TASK STATEMENT:
Go through the data and report each line that holds the string "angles".

DATA BELOW:
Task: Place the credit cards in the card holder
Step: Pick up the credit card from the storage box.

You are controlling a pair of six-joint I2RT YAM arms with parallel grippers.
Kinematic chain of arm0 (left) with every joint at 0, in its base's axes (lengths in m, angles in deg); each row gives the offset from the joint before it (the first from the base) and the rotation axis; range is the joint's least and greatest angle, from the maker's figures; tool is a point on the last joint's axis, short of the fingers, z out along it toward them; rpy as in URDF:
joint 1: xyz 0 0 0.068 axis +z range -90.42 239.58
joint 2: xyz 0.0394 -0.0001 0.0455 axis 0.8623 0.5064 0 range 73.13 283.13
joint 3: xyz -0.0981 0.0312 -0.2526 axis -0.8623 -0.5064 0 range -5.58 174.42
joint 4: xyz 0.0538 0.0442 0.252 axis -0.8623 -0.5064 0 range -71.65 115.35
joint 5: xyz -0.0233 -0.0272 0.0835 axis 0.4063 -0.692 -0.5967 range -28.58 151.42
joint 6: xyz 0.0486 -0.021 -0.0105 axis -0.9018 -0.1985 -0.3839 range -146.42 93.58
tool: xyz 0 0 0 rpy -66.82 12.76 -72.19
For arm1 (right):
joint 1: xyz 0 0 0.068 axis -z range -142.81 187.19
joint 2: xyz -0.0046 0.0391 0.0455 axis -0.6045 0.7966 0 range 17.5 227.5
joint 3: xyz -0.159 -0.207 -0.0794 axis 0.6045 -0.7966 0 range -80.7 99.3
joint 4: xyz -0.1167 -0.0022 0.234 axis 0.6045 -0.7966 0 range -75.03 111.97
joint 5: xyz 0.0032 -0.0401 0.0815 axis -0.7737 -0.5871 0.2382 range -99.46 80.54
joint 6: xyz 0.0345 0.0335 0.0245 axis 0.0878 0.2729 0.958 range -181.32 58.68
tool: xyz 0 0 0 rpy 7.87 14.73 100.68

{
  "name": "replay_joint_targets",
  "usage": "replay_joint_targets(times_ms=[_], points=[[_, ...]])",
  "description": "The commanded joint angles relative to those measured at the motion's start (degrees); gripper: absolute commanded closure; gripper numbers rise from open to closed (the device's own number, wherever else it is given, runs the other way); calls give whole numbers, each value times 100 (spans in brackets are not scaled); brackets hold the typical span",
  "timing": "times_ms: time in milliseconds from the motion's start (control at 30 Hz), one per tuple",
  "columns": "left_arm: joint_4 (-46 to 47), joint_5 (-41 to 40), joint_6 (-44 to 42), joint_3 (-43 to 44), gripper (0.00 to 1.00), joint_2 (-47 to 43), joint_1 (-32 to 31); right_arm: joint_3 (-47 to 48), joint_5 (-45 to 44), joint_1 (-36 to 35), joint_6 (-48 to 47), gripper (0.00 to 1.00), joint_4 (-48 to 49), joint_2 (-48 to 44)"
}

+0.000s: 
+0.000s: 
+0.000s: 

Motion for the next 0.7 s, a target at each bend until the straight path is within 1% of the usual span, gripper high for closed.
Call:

OUTPUT FOR THIS TASK:
Kinematic chain of arm0 (left) with every joint at 0, in its base's axes (lengths in m, angles in deg); each row gives the offset from the joint before it (the first from the base) and the rotation axis; range is the joint's least and greatest angle, from the maker's figures; tool is a point on the last joint's axis, short of the fingers, z out along it toward them; rpy as in URDF:
  "description": "The commanded joint angles relative to those measured at the motion's start (degrees); gripper: absolute commanded closure; gripper numbers rise from open to closed (the device's own number, wherever else it is given, runs the other way); calls give whole numbers, each value times 100 (spans in brackets are not scaled); brackets hold the typical span",

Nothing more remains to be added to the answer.